[WORK ORDER]
Restate the whole of the data below word for word, skipping the images.
[[ STORED DATA, beginning ]]
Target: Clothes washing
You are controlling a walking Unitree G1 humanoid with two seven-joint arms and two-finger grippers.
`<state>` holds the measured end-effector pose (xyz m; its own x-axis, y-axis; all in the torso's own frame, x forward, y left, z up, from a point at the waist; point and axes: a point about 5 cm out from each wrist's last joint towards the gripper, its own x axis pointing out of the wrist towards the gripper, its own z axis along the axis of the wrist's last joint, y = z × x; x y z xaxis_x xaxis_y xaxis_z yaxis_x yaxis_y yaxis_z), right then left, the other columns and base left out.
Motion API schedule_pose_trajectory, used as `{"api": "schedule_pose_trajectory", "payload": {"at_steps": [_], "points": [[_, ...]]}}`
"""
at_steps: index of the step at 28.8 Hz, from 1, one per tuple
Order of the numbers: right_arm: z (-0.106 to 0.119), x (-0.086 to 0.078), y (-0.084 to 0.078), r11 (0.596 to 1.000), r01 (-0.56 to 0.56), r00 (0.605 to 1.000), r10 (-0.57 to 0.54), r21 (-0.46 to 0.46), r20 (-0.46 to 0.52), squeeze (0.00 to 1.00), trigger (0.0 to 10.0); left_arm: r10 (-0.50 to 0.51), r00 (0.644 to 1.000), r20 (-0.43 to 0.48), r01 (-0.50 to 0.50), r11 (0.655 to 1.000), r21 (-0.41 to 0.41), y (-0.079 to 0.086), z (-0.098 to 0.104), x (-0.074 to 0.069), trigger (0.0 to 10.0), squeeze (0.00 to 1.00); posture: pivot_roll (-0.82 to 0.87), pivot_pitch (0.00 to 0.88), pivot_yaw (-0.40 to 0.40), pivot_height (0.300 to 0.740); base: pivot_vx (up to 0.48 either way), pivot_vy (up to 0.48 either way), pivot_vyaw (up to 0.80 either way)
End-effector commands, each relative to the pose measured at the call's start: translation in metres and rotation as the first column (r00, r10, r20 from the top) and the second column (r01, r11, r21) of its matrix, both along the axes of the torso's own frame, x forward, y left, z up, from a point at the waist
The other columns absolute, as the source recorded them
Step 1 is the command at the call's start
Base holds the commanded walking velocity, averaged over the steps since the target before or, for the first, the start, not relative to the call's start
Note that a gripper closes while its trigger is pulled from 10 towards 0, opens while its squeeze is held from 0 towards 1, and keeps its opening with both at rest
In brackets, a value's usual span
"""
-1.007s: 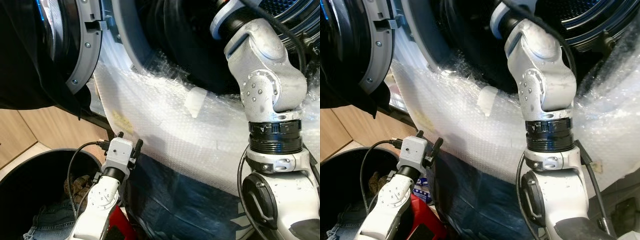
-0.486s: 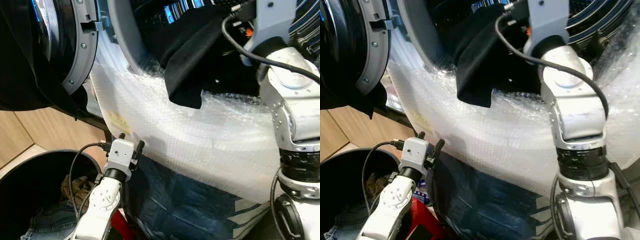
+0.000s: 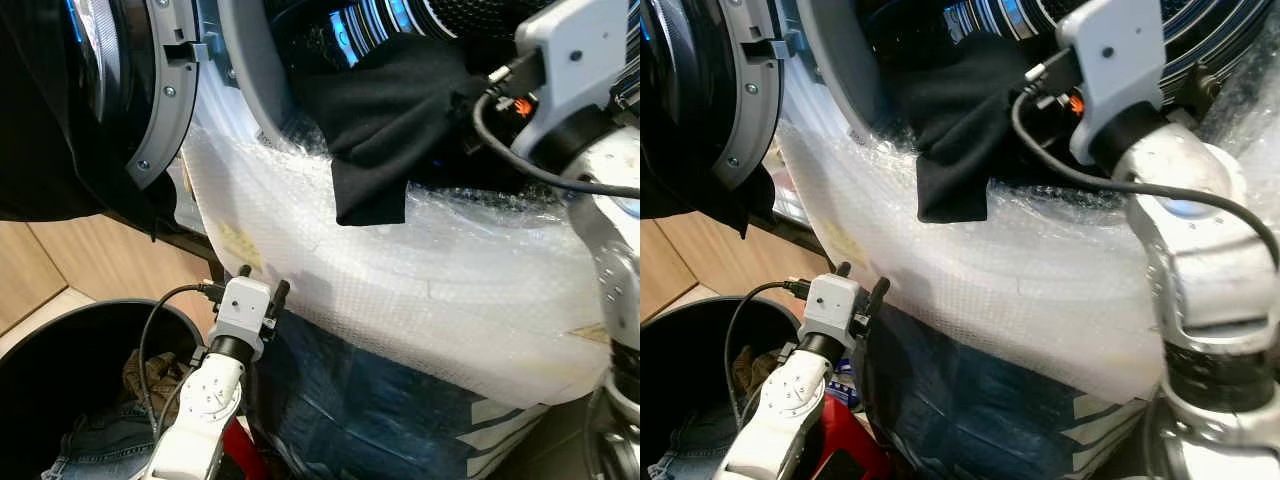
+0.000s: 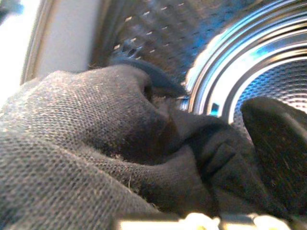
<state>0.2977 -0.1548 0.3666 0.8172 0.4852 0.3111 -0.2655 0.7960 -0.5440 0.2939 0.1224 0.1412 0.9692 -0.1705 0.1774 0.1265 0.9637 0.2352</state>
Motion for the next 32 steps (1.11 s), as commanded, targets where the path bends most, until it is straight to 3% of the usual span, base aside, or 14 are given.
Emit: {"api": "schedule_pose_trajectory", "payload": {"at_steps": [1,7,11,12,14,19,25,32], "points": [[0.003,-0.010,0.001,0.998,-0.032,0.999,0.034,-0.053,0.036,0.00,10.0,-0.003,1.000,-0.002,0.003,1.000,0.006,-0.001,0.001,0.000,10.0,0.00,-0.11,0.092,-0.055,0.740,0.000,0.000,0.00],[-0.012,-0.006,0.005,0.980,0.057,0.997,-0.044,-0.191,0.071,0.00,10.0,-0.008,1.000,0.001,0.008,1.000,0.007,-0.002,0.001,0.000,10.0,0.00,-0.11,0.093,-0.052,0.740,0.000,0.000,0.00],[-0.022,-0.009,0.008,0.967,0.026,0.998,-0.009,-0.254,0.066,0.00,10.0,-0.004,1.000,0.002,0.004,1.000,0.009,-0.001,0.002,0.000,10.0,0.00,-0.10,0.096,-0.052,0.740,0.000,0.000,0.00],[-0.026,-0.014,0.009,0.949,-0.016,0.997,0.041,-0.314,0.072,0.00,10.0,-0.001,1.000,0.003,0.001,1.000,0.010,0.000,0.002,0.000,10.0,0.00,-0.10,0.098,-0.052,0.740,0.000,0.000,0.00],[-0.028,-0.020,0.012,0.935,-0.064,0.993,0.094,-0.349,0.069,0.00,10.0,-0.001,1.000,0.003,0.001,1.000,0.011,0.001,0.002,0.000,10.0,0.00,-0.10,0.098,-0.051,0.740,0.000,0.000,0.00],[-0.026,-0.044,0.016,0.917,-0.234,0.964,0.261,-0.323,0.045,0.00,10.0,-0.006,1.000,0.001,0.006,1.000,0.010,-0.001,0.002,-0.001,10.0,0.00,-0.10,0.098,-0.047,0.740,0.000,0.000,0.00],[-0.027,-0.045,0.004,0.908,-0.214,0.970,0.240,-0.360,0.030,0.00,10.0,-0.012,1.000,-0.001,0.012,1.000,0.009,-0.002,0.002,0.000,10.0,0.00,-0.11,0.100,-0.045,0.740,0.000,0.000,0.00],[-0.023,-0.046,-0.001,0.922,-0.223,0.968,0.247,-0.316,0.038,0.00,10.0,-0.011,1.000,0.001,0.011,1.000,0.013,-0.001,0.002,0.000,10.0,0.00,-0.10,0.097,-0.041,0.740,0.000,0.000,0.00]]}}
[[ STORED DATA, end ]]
[ANSWER BOX]
Target: Clothes washing
You are controlling a walking Unitree G1 humanoid with two seven-joint arms and two-finger grippers.
`<state>` holds the measured end-effector pose (xyz m; its own x-axis, y-axis; all in the torso's own frame, x forward, y left, z up, from a point at the waist; point and axes: a point about 5 cm out from each wrist's last joint towards the gripper, its own x axis pointing out of the wrist towards the gripper, its own z axis along the axis of the wrist's last joint, y = z × x; x y z xaxis_x xaxis_y xaxis_z yaxis_x yaxis_y yaxis_z), right then left, the other columns and base left out.
Motion API schedule_pose_trajectory, used as `{"api": "schedule_pose_trajectory", "payload": {"at_steps": [_], "points": [[_, ...]]}}`
"""
at_steps: index of the step at 28.8 Hz, from 1, one per tuple
Order of the numbers: right_arm: z (-0.106 to 0.119), x (-0.086 to 0.078), y (-0.084 to 0.078), r11 (0.596 to 1.000), r01 (-0.56 to 0.56), r00 (0.605 to 1.000), r10 (-0.57 to 0.54), r21 (-0.46 to 0.46), r20 (-0.46 to 0.52), squeeze (0.00 to 1.00), trigger (0.0 to 10.0); left_arm: r10 (-0.50 to 0.51), r00 (0.644 to 1.000), r20 (-0.43 to 0.48), r01 (-0.50 to 0.50), r11 (0.655 to 1.000), r21 (-0.41 to 0.41), y (-0.079 to 0.086), z (-0.098 to 0.104), x (-0.074 to 0.069), trigger (0.0 to 10.0), squeeze (0.00 to 1.00); posture: pivot_roll (-0.82 to 0.87), pivot_pitch (0.00 to 0.88), pivot_yaw (-0.40 to 0.40), pivot_height (0.300 to 0.740); base: pivot_vx (up to 0.48 either way), pivot_vy (up to 0.48 either way), pivot_vyaw (up to 0.80 either way)
End-effector commands, each relative to the pose measured at the call's start: translation in metres and rotation as the first column (r00, r10, r20 from the top) and the second column (r01, r11, r21) of its matrix, both along the axes of the torso's own frame, x forward, y left, z up, from a point at the waist
The other columns absolute, as the source recorded them
Step 1 is the command at the call's start
Base holds the commanded walking velocity, averaged over the steps since the target before or, for the first, the start, not relative to the call's start
Note that a gripper closes while its trigger is pulled from 10 towards 0, opens while its squeeze is held from 0 towards 1, and keeps its opening with both at rest
In brackets, a value's usual span
"""
-1.007s: 
-0.486s: 
+0.000s: 
+0.000s: 
<state>0.2977 -0.1548 0.3666 0.8172 0.4852 0.3111 -0.2655 0.7960 -0.5440 0.2939 0.1224 0.1412 0.9692 -0.1705 0.1774 0.1265 0.9637 0.2352</state>
Motion for the next 32 steps (1.11 s), as commanded, targets where the path bends most, until it is straight to 3% of the usual span, base aside, or 14 are given.
Emit: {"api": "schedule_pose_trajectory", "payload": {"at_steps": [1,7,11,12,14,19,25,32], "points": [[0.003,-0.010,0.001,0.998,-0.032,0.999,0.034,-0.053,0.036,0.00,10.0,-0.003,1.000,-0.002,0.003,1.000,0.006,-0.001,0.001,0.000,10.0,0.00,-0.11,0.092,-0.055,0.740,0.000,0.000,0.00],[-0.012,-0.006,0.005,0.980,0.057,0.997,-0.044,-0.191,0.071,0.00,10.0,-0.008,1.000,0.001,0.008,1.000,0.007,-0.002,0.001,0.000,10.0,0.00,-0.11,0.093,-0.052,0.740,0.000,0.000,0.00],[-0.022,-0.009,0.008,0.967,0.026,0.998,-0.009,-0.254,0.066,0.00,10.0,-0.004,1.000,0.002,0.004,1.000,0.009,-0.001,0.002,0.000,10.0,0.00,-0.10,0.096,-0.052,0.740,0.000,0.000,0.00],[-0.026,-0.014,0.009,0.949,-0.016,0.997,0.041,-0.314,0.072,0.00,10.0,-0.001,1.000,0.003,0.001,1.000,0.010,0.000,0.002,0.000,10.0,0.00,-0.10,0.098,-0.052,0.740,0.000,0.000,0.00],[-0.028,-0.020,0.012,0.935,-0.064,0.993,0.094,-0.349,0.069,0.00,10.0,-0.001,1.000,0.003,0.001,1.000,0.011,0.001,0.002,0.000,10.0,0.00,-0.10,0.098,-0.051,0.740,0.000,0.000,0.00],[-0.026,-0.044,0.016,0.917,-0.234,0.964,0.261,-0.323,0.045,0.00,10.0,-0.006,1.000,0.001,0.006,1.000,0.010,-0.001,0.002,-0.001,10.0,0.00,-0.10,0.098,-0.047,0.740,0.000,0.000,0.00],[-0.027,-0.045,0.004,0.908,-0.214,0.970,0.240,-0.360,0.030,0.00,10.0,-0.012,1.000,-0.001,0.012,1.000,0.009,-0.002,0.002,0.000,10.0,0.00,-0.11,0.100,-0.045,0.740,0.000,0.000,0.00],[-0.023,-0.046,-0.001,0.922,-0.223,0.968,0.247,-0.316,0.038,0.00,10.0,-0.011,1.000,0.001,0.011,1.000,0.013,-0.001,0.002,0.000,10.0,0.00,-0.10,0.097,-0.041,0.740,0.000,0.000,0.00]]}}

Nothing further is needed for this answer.